2017年3月。
長野さんに教えてもらった皿鉢料理の品々は本当に素晴らしかった。このことを残しておきたくて作ったのが「お母さんの台所 皿鉢料理編」だ。
この後、長野さんは手を手術するために入院した。
そろそろ退院したのではと訪ねても、お店には誰もいなかった。
いつも並んでいるはずのお弁当やお寿司はひとつもなかった。
何度かそんなことが続いたある日、お店に行くと長野さんの娘さんがいた。
娘さんは調理場の椅子に座りながらこちらを向き、長野さんが「また入院した。」と言った。
退院して帰ってきた時に転んでしまって手首を骨折した、と聞いて何だか心にぽっかりと穴が開いたような気持ちだった。
長野さんに会いたかった。
2017年11月半ばのある日、長野商店の扉を開けて中に入ると、お店の正面には前と同じようにさば寿司やお弁当、お惣菜が並んでいた。急いで奥にある調理場をのぞくと、椅子に座っている長野さんの姿が見えて思わず駆け寄った。
長野さんは私だとわかると、ぱあっと笑顔になって言った。「あの時(皿鉢料理教室)のみんなは元気にしゆう?またみんなでごはん食べよう。みんなでまた一緒に作って。」
長野さんにとってもあの時間は、とてもよきものだったのだと思えて目頭が熱くなった。
長野さんが、長野商店にいる。
いるべき人がそこにいること、あるべきものがそこにあることは、どこかでいつも暮らしの軸を支えてくれているのだとあらためて気づいた。
今、長野さんの手首にはボルトが9つ入っている。まだ痛みがあるのにそれでも毎日調理場に立っている。

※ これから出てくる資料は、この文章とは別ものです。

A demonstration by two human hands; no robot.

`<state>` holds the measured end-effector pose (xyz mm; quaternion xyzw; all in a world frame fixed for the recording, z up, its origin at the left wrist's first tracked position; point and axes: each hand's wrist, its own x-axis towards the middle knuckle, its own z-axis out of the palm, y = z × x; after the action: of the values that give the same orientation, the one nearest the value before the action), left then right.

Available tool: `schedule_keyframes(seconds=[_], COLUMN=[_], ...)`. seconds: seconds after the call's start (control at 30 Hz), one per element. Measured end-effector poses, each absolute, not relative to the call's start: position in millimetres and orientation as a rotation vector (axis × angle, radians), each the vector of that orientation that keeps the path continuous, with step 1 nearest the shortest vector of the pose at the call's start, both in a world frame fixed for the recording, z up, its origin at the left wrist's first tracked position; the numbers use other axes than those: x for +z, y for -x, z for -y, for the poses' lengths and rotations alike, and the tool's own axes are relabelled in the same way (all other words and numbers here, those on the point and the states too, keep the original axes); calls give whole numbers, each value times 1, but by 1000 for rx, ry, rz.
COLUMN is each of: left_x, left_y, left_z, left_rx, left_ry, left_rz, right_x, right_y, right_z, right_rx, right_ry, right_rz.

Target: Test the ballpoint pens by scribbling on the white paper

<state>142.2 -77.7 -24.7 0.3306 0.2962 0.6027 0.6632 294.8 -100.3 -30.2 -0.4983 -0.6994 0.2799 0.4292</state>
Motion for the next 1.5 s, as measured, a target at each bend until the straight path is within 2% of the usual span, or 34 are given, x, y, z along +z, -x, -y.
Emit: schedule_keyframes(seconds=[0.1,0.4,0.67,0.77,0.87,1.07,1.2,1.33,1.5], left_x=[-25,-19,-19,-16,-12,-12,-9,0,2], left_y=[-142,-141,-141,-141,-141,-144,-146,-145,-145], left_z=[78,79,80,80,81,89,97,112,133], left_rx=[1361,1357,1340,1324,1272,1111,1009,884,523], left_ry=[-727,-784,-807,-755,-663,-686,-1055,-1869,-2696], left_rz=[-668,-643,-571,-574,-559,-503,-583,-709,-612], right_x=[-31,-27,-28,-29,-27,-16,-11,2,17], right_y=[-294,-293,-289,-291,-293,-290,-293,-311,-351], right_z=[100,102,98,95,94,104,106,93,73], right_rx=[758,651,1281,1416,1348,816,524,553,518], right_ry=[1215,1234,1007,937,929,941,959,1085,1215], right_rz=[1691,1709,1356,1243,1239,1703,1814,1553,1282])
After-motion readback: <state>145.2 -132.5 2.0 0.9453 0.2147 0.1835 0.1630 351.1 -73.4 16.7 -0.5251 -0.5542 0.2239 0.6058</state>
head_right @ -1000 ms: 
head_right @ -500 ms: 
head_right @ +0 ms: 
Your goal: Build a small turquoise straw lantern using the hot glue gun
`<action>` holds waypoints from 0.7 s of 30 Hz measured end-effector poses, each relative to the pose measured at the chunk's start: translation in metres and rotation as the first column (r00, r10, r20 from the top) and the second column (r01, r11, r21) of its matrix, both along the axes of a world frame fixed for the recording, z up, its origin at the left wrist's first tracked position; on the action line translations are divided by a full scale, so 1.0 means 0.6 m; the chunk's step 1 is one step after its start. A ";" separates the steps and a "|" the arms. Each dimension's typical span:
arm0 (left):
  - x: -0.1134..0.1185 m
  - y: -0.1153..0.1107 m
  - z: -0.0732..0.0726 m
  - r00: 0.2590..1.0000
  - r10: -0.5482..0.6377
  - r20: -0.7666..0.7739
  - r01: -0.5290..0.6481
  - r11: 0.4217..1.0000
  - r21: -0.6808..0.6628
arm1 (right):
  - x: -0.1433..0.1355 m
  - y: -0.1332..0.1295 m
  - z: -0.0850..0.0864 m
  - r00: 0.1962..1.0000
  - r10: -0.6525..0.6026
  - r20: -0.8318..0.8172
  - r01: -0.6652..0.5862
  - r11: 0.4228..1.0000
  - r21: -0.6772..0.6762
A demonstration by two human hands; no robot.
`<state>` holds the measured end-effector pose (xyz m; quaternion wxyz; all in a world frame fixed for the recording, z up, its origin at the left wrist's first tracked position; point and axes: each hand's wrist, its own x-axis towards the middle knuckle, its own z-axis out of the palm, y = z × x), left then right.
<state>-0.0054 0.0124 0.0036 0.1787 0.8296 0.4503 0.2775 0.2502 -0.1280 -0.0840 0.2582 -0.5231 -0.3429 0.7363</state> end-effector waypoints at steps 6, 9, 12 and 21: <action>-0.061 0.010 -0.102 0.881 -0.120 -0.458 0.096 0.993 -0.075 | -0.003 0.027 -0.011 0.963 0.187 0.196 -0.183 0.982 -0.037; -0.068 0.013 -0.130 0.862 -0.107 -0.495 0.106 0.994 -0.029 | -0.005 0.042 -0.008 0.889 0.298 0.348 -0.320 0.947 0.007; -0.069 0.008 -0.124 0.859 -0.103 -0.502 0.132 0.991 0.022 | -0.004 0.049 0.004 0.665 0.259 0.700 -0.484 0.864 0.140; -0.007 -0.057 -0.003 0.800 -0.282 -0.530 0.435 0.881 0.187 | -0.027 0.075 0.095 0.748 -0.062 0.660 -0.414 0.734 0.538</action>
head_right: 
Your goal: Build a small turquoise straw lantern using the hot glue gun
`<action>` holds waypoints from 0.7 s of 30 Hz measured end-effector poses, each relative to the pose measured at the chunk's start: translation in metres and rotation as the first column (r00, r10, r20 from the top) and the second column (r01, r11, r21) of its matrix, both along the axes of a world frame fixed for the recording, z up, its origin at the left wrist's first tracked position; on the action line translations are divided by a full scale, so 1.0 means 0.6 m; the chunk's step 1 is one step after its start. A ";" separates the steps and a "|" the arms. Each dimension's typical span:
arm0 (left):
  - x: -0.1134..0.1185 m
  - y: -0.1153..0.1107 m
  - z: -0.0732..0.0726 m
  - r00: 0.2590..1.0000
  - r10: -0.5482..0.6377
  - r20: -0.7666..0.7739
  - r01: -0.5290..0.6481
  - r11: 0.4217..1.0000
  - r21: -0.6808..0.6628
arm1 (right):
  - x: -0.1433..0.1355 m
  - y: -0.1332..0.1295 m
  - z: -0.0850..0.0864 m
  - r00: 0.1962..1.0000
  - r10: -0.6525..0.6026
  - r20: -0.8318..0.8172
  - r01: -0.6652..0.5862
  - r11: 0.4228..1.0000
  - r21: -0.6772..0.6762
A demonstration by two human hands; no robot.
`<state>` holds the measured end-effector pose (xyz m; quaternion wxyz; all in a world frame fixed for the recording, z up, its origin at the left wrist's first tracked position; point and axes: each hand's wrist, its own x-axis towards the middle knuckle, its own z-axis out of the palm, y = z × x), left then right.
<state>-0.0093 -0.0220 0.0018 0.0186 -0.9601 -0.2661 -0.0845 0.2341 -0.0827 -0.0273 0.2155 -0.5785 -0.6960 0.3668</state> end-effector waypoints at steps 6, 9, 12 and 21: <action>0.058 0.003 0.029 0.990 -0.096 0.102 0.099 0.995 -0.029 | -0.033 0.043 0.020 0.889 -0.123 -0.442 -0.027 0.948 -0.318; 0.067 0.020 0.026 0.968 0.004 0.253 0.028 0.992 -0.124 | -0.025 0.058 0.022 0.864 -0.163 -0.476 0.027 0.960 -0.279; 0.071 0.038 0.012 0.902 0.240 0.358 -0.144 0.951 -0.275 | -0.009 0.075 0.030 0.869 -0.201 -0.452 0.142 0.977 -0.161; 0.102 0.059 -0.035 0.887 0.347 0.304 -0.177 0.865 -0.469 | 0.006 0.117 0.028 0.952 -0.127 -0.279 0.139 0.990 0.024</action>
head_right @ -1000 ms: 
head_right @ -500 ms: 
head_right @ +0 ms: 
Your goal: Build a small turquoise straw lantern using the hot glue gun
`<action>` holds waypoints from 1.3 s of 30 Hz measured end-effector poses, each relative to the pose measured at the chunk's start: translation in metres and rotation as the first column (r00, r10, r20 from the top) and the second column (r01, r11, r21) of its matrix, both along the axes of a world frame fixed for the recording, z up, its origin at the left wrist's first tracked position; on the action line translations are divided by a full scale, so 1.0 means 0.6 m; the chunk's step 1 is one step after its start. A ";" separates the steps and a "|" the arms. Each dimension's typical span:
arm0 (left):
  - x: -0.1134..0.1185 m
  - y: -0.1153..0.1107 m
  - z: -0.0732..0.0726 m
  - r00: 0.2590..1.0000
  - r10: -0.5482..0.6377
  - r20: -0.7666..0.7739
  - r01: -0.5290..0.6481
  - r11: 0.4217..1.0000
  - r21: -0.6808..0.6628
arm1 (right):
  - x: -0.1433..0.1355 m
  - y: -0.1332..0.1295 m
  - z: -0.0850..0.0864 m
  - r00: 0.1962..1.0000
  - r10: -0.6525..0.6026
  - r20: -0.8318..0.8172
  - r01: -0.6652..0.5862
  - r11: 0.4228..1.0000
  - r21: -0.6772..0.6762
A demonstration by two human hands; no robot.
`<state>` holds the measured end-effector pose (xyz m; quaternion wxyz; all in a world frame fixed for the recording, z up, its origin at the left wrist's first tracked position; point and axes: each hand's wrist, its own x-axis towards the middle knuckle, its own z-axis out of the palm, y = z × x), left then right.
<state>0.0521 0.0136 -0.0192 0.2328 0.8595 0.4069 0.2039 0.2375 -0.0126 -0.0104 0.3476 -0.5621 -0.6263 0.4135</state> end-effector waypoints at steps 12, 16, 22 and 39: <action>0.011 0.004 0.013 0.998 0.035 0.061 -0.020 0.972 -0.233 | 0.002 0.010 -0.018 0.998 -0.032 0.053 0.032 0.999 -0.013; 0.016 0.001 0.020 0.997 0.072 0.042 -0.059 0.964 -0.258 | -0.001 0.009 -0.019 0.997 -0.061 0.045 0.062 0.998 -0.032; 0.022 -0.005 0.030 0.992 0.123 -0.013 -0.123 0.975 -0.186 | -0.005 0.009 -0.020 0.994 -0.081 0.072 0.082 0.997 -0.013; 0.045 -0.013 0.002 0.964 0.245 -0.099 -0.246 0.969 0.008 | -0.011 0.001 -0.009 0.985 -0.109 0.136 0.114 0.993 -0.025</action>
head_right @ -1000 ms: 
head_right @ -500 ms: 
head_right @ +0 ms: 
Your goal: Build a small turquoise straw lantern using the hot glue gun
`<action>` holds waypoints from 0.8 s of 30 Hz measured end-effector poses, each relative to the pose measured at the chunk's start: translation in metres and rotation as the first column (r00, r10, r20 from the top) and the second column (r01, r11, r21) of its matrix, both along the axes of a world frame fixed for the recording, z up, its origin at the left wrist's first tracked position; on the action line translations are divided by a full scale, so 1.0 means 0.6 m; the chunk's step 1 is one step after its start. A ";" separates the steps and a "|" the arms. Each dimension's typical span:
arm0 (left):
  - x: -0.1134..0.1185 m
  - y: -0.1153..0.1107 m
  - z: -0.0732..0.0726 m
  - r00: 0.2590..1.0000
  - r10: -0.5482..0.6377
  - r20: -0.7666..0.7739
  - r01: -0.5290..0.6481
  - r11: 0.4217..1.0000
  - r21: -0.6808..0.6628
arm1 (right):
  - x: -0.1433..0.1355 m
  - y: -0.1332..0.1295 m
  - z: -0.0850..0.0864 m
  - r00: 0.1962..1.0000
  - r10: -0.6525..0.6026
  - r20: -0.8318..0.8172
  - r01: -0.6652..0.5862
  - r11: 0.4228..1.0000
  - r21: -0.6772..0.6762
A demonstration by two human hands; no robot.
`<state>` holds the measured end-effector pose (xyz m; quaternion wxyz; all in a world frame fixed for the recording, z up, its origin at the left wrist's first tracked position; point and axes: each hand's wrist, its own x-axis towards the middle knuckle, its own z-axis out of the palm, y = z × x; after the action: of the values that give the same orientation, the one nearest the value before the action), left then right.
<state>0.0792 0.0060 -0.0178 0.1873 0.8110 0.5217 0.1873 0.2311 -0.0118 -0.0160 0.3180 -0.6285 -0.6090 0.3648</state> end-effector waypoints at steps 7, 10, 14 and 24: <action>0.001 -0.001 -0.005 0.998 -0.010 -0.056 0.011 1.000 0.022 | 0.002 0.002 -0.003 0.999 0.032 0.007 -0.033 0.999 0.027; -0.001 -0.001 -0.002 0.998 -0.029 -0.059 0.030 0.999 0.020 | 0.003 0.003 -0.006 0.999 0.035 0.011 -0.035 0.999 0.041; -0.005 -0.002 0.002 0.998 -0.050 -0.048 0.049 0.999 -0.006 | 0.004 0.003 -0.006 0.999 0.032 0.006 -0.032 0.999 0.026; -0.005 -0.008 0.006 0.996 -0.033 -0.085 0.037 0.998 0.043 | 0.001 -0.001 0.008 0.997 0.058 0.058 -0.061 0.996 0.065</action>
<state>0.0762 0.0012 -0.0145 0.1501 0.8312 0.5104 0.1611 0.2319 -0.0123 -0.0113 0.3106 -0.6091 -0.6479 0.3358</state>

さば寿司とおはぎを買い「また来ますね。」と戸を閉めて歩き出した時、長野さんが急いで歩いて追いかけて来た。「これ、持っていきや。」みかんがたくさん入っている袋は、ずっしりと重たかった。
お店の中から電話の鳴る音がした。
「あ。」と長野さんは言い、慌ててお店に戻っていった。その後ろ姿を見送りながら帰ろうとすると、中から大きな声が聞こえてきた。「もしもし、長野です。あ〜、元気にしゆうかよ?さば寿司?できるよ。」
注文の電話だ。
みんなが長野さんを待っていたんだ。
今日もまた、長野商店の扉がひらく。